I'm switching from hobby grade Speedball Dizao emulsion (like you can buy in the arts and crafts store) to ChromaBlue and have the same question. I expose under a 150W metal halide lamp, about 15" between bulb and screen. I have been exposing the Speedball emulsion for 10-15 minutes for 300-80 thread per inch mesh. Should I just cut that in half?

Also, the guide says to work under a yellow lamp. Is red going to be ok? I would assume so since red is a longer wavelength than yellow but maybe this stuff's got a sensitivity spike in the IR - red range? (doubt it).

Thanks,
Blake.


----------



## tlbays (Apr 9, 2008)

Hi Blake

Yes, 6-8 minutes is a good starting point.
Be aware that potential pre-exposure is also faster than the dual-cure Speedball....
....but your red safelights are a more than ample for normal handling.

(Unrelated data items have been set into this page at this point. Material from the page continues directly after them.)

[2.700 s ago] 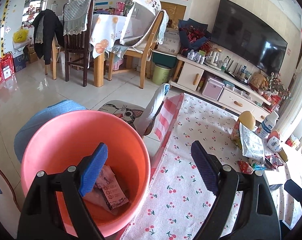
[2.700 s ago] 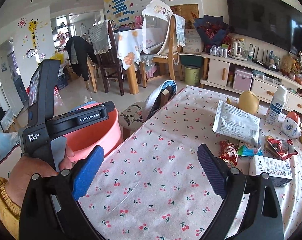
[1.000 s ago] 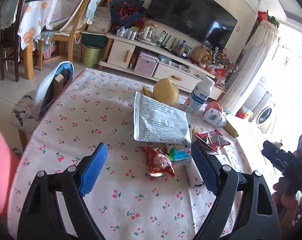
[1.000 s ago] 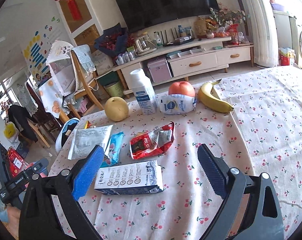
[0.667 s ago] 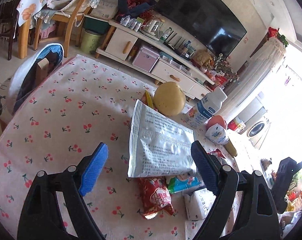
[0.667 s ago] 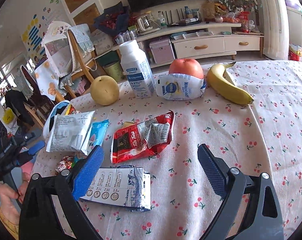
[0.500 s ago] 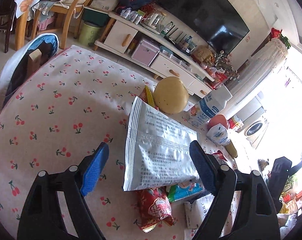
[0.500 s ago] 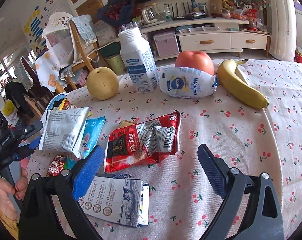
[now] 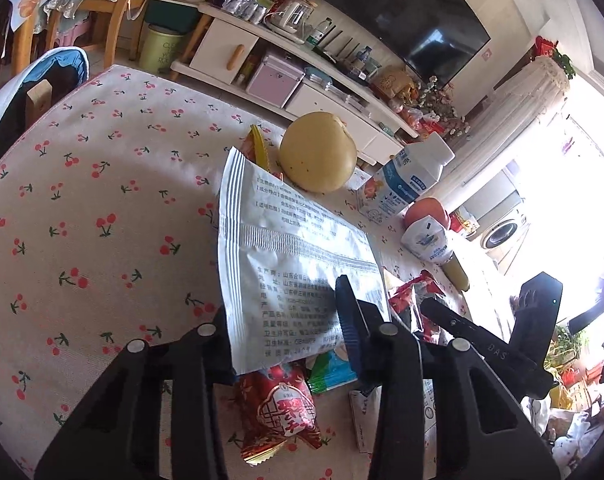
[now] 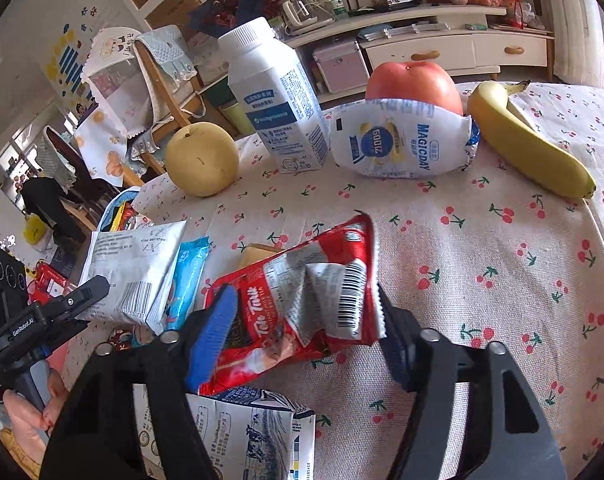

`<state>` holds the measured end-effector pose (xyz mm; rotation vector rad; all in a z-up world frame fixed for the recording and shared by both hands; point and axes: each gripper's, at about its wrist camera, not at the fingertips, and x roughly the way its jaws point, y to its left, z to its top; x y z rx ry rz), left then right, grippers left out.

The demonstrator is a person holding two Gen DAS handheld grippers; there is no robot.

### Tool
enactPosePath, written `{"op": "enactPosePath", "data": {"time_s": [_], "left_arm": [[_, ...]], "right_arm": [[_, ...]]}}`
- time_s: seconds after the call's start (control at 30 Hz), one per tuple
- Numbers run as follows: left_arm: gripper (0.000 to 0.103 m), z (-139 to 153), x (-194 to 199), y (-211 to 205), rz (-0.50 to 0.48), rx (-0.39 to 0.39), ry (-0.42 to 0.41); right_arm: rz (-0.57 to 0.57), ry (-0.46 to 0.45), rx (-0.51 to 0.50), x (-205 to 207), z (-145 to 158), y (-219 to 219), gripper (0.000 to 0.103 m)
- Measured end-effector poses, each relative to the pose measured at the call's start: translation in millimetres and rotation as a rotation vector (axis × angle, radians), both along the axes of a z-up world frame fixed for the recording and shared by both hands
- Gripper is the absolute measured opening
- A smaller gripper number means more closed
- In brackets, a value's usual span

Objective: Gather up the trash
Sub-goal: 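Grasp the white paper sachet with the left gripper while the right gripper grasps the red chip bag, then lift the sachet and red chip bag and carry both toward the pink bucket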

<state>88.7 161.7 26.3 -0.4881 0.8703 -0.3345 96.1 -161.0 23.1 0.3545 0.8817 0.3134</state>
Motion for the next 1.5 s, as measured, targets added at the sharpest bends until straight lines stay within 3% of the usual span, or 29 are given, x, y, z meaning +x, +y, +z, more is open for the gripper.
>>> {"op": "enactPosePath", "data": {"time_s": [0.1, 0.53, 1.1, 1.5], "left_arm": [[0.027, 5, -4, 1, 0.008, -0.006, -0.023], [0.012, 20, -25, 11, 0.077, -0.039, -0.084], [0.008, 35, -61, 40, 0.145, -0.074, -0.110], [0.008, 45, -115, 60, 0.189, -0.040, -0.128]], "right_arm": [[-0.009, 0.000, 0.034, -1, 0, -3, 0.039], [0.018, -0.097, 0.016, -19, 22, 5, 0.025], [0.061, -0.259, -0.068, -59, 69, 27, 0.021], [0.142, -0.332, -0.107, -99, 89, 64, 0.021]]}}
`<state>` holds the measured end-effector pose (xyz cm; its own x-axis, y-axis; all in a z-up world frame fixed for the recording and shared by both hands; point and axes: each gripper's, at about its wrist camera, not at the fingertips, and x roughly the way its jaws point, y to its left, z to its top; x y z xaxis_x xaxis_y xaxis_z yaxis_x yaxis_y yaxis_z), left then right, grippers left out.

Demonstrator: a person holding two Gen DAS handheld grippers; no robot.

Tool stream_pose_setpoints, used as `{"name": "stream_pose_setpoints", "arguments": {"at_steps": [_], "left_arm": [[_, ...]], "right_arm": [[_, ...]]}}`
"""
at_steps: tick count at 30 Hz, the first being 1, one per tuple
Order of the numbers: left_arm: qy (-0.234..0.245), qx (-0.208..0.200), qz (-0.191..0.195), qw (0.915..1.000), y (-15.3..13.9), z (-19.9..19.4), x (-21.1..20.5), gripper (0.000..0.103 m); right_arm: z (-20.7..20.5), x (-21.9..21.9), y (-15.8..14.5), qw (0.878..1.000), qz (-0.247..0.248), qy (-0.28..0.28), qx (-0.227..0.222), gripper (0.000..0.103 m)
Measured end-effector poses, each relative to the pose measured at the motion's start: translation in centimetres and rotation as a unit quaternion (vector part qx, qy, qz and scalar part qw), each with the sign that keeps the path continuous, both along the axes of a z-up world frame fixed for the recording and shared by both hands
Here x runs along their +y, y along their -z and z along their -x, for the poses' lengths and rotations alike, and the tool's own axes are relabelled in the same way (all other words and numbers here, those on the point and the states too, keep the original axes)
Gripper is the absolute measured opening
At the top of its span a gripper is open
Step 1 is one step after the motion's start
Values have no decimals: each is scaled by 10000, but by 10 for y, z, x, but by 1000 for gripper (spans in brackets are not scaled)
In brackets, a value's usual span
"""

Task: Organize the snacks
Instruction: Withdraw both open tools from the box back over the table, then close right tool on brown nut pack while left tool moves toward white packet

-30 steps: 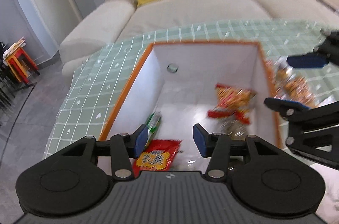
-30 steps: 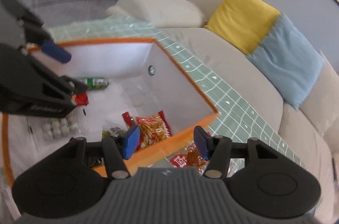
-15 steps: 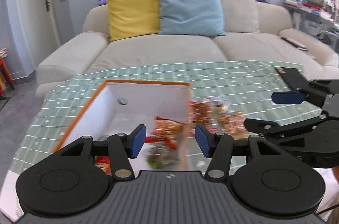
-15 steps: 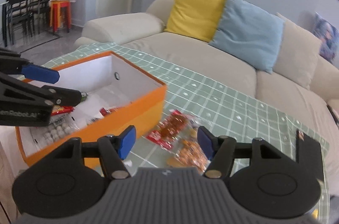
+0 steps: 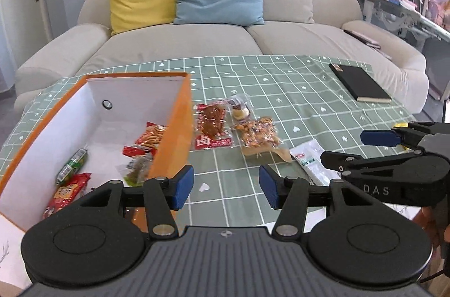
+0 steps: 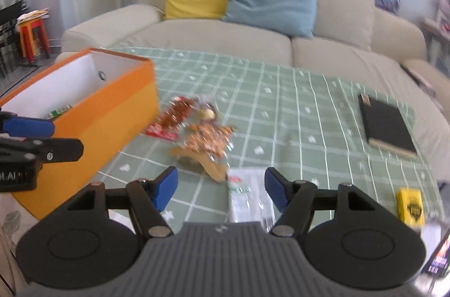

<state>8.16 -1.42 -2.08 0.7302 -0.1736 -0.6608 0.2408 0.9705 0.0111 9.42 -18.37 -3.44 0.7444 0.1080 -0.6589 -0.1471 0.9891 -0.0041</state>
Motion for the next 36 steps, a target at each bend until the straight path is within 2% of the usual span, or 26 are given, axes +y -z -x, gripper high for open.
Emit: {"name": "stream_pose_setpoints", "arguments": {"at_steps": [3,7,10,12,14,18,22,23,25,29,32,36], "left_arm": [[41,74,29,10000,11,-3,-8,63],[20,176,18,9998,23,-11,-13,63],[-20,254,95,9996,31,-17,-16,64],[-46,320,163,9993,36,-22,-16,73],[9,371,219,9991,40,-28,-17,74],[49,446,44,9990,48,-39,-22,74],[231,434,-127,9987,52,-50,-28,74],[273,426,-154,9986,54,-54,-31,71],[207,418,-179,9987,57,-62,-33,70],[6,502,-329,9982,62,-75,-34,70],[-126,549,-499,9972,64,-82,-37,70],[-196,681,-493,9963,71,-91,-39,70]], "right_arm": [[-2,-10,10,9992,-219,231,241,66],[-8,-15,24,9979,-111,451,452,72],[-17,-21,32,9955,-256,595,686,73],[-23,-25,37,9941,-375,644,782,73],[-28,-25,41,9939,-352,683,789,73],[-42,-20,49,9948,-251,502,846,73],[-58,-18,52,9945,-371,255,943,73],[-63,-18,51,9938,-447,188,999,73],[-74,-18,51,9929,-520,184,1058,70],[-96,-19,53,9914,-709,250,1067,71],[-109,-17,56,9892,-928,297,1097,76],[-126,-9,65,9886,-928,367,1132,86]]}}
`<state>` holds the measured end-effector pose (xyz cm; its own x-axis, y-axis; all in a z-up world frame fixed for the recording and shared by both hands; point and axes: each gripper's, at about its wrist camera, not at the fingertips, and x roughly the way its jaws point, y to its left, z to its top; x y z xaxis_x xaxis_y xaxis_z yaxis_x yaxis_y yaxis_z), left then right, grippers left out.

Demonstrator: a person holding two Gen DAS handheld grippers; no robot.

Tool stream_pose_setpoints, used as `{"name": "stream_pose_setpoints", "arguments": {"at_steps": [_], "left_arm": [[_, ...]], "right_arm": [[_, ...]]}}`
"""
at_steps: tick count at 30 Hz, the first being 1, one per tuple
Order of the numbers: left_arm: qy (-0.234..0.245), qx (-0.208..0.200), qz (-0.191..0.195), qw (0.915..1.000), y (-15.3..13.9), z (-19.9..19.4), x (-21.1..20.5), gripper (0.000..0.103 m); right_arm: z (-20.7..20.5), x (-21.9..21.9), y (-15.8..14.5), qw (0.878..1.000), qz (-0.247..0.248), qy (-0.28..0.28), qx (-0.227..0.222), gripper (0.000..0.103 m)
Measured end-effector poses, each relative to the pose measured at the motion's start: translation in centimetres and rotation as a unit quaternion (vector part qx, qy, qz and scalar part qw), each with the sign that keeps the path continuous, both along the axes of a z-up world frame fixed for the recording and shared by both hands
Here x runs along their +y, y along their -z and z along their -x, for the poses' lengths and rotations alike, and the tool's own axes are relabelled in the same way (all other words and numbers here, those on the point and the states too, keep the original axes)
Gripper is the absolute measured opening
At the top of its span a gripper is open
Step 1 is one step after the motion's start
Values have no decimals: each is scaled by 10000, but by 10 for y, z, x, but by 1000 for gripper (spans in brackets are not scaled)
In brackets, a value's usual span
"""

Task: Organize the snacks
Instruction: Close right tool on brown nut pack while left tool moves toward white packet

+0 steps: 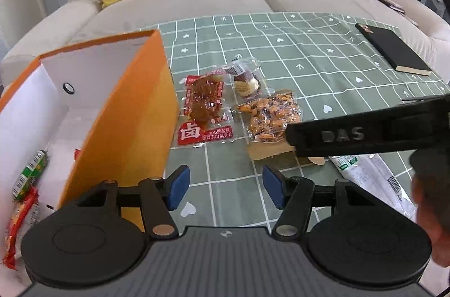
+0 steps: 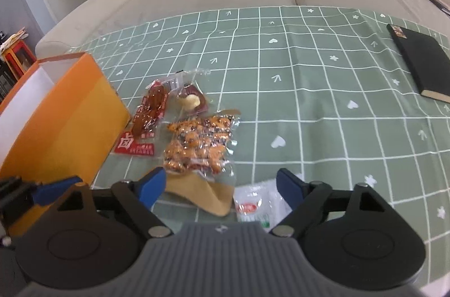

Note that the solids content of the Chromablue will coat slightly thicker than the Speedball.
On fine meshes (like 300T) you might also find better edge definition on image details.

Happy trails!


----------



## electroblake (Jan 5, 2009)

Thank you Tom! 

I was wondering about how this stuff would work with the finer mesh for fine detail. I'm just using 140 thread per inch now for a screen I'm going to use to print plastisol on shirts, but I also do fine art prints in acrylic on paper, and sometimes use screen printing enamels on metals. Any idea how well this stuff holds up? I know it's supposed to be great for plastisol. Should I just stick with the Speedball diazo for water based stuff?

Oh and I got a little impatient and went ahead and exposed my screen this morning. I planed on 7 minutes but didn't notice any color change (I guess maybe this stuff doesn't really change color) and let it go for 8. It all washed out but it took a bit of effort so I think 8 minutes was on the long side of acceptable. Still, it looks great! Thicker stencil than I usually get on the print side and smooth smooth smooth on the squeegee side. If the reclaimability is "excellent" like the guide says it is I think I've found an emulsion I'll stick with.

Thanks again,
Blake.


----------



## tlbays (Apr 9, 2008)

Hi again Blake

Note that the Chromablue is not recommended for use with solvent-based inks.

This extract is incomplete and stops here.